=== Items from a data source ===
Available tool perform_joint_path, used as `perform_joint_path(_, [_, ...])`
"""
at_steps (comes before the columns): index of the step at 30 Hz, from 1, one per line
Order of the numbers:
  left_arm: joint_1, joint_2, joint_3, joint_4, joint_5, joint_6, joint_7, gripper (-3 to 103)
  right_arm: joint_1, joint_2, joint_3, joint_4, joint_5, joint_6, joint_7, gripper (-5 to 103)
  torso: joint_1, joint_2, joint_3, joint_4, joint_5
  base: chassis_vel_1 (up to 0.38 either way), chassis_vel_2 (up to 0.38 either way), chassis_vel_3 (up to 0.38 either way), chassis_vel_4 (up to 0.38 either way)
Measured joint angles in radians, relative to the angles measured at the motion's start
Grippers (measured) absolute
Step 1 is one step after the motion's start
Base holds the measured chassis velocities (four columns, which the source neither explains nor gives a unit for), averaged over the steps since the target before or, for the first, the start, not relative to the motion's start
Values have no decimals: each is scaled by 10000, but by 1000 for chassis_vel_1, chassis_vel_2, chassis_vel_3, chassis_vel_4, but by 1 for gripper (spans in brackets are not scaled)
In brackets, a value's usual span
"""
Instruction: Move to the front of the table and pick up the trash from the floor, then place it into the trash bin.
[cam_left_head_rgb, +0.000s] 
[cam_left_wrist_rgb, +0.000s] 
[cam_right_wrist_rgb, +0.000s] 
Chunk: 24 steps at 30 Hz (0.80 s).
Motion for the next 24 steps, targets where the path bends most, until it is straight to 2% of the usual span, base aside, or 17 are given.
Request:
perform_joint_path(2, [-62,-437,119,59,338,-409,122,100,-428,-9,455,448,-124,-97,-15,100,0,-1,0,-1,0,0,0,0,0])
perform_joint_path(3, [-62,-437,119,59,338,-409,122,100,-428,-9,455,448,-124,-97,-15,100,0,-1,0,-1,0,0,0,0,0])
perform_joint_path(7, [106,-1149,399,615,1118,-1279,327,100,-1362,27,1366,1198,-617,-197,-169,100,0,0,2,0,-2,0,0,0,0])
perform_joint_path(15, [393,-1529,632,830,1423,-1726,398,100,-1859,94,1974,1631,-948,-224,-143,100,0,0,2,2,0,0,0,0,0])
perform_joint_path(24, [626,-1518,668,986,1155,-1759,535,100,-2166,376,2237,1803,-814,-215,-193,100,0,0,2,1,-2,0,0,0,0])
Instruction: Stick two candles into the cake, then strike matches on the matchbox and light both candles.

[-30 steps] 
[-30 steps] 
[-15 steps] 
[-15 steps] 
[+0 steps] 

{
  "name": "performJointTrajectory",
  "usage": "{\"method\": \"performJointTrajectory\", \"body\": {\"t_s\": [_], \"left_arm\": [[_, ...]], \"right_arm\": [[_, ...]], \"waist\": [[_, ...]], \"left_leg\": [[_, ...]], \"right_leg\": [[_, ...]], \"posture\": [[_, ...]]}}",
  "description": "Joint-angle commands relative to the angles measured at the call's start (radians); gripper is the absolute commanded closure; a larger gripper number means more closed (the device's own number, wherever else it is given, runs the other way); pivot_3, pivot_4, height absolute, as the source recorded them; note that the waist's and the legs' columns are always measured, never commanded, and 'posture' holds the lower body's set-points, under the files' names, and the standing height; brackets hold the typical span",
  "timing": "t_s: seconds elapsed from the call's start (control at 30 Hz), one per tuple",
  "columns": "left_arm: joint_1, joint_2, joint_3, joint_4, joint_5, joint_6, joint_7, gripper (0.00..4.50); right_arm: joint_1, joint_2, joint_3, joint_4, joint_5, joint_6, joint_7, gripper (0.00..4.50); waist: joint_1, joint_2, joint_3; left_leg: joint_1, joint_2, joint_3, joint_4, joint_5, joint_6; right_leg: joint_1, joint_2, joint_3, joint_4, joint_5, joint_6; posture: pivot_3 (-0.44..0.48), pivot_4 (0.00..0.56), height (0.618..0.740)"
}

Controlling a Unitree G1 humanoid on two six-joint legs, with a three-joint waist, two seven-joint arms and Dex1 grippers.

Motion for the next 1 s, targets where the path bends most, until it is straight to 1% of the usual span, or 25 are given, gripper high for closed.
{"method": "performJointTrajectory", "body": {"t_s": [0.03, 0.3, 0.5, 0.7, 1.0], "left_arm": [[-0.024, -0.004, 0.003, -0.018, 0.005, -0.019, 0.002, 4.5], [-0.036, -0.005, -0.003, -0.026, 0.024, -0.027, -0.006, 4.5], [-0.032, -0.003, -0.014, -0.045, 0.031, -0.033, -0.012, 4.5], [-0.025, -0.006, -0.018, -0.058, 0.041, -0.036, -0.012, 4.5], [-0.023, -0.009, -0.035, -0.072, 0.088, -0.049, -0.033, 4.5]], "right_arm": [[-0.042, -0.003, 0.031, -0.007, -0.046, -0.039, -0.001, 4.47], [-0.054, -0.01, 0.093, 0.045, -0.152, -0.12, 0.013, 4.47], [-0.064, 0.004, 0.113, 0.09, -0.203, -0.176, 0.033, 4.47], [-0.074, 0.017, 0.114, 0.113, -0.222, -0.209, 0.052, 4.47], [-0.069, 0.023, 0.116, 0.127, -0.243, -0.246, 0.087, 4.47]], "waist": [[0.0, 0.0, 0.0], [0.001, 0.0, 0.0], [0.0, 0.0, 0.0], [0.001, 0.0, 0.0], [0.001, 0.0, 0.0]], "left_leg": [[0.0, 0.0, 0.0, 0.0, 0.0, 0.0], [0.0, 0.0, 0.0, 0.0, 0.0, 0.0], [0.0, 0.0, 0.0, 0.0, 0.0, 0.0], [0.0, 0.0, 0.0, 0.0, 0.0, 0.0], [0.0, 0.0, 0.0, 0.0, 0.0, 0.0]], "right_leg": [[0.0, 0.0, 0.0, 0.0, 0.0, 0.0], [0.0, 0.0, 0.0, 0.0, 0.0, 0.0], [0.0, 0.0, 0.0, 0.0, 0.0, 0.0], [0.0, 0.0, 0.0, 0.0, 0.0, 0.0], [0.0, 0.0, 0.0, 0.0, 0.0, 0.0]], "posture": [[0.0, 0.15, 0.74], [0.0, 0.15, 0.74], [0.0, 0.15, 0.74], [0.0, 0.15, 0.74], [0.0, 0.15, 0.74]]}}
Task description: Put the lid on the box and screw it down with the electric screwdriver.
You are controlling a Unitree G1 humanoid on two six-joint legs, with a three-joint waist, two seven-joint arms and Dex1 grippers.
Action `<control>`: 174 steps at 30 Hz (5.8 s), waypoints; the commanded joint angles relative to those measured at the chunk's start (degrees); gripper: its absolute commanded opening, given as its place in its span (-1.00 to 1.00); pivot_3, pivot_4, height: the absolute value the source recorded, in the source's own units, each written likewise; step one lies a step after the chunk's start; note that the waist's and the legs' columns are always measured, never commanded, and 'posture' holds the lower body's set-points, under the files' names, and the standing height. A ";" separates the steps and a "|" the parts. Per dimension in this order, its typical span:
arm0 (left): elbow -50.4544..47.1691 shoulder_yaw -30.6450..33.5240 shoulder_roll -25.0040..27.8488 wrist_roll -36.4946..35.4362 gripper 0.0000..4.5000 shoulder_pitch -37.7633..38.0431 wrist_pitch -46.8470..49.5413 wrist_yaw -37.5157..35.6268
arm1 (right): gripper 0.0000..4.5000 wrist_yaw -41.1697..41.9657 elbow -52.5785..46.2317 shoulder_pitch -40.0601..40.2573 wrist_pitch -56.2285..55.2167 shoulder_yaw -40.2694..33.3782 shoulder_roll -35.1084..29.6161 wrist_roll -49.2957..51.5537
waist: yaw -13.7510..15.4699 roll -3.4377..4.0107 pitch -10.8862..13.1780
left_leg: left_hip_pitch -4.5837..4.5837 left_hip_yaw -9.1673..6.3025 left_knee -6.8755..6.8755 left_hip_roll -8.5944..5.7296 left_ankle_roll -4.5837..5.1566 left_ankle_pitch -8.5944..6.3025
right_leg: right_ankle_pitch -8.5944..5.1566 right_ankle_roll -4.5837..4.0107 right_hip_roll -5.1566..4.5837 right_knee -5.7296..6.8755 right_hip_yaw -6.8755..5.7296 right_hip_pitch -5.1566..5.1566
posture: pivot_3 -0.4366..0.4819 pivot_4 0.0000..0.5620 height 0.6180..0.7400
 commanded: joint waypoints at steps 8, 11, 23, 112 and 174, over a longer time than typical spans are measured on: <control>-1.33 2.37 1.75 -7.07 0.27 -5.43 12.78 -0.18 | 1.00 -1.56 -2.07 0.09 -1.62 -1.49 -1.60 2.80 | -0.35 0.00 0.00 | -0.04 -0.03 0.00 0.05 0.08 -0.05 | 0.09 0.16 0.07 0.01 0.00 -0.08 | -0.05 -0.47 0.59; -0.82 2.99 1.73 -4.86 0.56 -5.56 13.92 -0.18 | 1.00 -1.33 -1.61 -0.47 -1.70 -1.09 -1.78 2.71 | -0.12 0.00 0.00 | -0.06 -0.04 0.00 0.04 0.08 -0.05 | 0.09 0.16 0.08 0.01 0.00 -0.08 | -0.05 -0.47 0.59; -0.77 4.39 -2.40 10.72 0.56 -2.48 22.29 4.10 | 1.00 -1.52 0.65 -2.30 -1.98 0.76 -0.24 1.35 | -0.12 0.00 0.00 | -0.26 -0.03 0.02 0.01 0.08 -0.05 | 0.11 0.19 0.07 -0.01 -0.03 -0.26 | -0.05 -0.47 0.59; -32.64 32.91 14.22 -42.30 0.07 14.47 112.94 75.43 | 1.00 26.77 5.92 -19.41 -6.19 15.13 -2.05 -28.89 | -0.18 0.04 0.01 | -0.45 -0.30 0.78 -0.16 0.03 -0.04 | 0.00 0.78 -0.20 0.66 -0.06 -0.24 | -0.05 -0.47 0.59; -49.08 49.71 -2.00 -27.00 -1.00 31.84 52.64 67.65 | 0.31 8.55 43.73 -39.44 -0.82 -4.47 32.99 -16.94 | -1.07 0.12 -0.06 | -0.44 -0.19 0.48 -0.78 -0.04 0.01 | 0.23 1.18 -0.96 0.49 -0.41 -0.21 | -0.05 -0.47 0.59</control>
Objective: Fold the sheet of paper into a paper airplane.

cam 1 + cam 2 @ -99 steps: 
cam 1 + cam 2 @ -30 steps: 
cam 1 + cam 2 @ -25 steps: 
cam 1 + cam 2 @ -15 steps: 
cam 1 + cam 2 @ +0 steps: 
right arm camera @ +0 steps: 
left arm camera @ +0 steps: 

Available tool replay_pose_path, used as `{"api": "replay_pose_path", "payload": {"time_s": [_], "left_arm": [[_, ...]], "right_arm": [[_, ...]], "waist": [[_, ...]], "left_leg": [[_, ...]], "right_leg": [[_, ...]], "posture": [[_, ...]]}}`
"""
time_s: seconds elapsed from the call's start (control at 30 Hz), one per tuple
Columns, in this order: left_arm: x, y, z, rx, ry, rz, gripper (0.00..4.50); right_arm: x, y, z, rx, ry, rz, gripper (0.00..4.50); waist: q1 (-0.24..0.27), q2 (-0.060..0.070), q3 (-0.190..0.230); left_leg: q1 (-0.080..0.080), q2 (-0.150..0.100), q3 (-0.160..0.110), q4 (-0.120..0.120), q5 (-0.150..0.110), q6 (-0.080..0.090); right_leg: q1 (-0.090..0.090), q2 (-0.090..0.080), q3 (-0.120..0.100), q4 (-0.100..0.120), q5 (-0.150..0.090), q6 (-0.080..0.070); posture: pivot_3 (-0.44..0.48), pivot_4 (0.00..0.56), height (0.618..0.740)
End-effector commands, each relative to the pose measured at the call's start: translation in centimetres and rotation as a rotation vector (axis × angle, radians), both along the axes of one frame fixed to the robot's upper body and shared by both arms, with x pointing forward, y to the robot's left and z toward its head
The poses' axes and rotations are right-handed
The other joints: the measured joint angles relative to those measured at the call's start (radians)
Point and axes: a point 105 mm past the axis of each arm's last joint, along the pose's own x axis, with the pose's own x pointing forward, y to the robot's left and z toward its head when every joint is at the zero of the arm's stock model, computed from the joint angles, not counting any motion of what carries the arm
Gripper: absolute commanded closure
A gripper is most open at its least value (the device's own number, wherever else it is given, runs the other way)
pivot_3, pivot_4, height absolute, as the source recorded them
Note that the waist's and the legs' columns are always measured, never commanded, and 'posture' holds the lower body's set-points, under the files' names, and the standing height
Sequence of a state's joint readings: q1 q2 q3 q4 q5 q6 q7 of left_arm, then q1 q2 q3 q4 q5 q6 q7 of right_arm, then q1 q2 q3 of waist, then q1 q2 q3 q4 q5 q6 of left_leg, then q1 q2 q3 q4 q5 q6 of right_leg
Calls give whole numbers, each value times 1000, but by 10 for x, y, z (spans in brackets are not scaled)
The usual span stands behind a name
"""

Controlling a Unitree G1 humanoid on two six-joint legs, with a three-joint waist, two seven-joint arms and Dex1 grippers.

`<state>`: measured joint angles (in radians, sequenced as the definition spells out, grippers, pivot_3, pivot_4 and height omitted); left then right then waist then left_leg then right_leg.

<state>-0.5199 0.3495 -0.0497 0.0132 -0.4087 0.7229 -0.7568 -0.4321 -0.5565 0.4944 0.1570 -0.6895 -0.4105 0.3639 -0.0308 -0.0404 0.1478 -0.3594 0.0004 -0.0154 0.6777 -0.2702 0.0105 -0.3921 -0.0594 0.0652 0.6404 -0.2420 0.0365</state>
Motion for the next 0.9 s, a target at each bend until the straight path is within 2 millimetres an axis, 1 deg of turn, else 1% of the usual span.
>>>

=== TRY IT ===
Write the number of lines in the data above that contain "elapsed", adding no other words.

=== RESPONSE AREA ===
2